Description of the task
The expected result is the full listing, retyped exactly, without a single picture.

Segment Start: Data

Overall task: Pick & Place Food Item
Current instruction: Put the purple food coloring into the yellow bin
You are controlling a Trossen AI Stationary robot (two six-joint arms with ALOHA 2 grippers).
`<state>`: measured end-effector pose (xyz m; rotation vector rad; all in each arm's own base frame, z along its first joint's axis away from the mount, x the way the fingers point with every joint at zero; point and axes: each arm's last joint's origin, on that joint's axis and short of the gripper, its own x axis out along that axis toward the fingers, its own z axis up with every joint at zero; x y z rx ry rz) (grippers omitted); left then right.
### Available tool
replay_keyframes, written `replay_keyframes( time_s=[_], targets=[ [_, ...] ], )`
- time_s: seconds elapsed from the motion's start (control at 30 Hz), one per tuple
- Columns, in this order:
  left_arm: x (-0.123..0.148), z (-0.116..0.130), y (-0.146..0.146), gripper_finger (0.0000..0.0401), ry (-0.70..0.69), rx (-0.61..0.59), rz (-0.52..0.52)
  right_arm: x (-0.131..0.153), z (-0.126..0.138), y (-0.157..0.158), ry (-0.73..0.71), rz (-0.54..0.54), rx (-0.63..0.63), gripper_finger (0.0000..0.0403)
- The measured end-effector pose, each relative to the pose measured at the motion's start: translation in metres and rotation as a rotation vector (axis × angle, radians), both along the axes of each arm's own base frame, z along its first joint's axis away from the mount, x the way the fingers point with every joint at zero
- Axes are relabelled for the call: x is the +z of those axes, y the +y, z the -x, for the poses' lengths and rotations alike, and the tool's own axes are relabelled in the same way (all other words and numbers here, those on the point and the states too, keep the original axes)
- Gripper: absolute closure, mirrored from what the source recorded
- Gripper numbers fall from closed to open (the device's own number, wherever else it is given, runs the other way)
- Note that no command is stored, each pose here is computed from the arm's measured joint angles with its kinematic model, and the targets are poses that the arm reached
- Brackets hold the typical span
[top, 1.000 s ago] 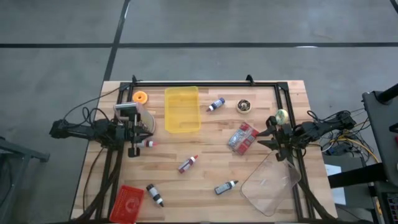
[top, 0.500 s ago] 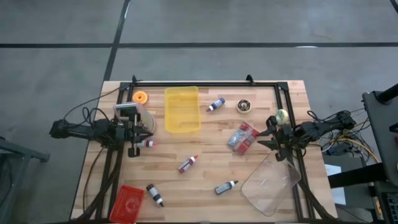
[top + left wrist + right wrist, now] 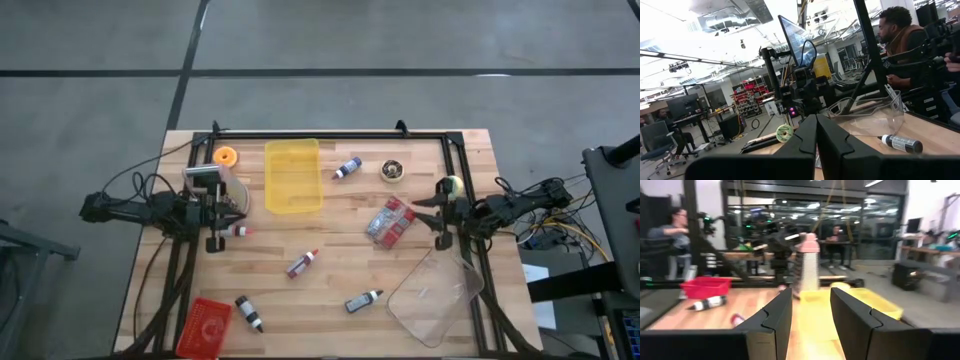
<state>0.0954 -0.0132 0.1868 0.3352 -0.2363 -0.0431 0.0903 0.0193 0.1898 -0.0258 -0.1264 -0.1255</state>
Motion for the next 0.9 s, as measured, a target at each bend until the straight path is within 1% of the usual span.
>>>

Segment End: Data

Your solution
Overall task: Pick & Place Food Item
Current instruction: Put the purple food coloring into the yellow bin
You are controlling a Trossen AI Stationary robot (two six-joint arms with ALOHA 2 grippers).
`<state>`: measured end-effector pose (xyz m; rotation vector rad; all in each arm's own base frame, z along its first joint's axis away from the mount, x the way the fingers point with every joint at zero; point and axes: each arm's last joint's origin, on that joint's axis and short of the gripper, its own x axis out along that axis toward the fingers, its own z axis up with every joint at zero; x y z rx ry rz) (grippers omitted); left then right.
### Available tool
replay_keyframes, written `replay_keyframes( time_s=[_], targets=[ [_, ...] ], )`
- time_s: seconds elapsed from the motion's start (control at 30 Hz), one per tuple
- Columns, in this order:
  left_arm: x (-0.123..0.148), z (-0.116..0.130), y (-0.146..0.146), gripper_finger (0.0000..0.0401), ry (-0.70..0.69), rx (-0.61..0.59), rz (-0.52..0.52)
  right_arm: x (-0.131..0.153), z (-0.126..0.138), y (-0.157..0.158), ry (-0.73..0.71), rz (-0.54..0.54), rx (-0.63..0.63), gripper_finger (0.0000..0.0403)
- The measured end-effector pose, each relative to the pose measured at the motion's start: translation in metres and rotation as a rotation vector (axis × angle, radians), both along the axes of each arm's own base frame, z along its first joint's axis away from the mount, x the way the fingers point with every joint at zero
- Axes are relabelled for the call: x is the +z of those axes, y the +y, z the -x, for the poses' lengths and rotations alike, and the tool's own axes are relabelled in the same way (all other words and numbers here, those on the point and the states too, keep the original axes)
- Gripper: absolute closure, mirrored from what the source recorded
- Gripper numbers fall from closed to open (the device's own number, wherever else it is given, runs the other way)
- Note that no command is stored, each pose here is computed from the arm's measured joint angles with its kinematic model, and the targets are poses that the arm reached
- Brackets hold the typical span
[top, 1.000 s ago] 
[top, 0.500 s ago] 
[top + left wrist + right wrist, now] 
<state>0.0954 -0.0132 0.1868 0.3352 -0.2363 -0.0431 0.0903 0.0193 0.1898 -0.0258 -0.1264 -0.1255</state>
Motion for the next 0.9 s, as measured, a target at each bend until the straight path is within 1% of the usual span.
>>>

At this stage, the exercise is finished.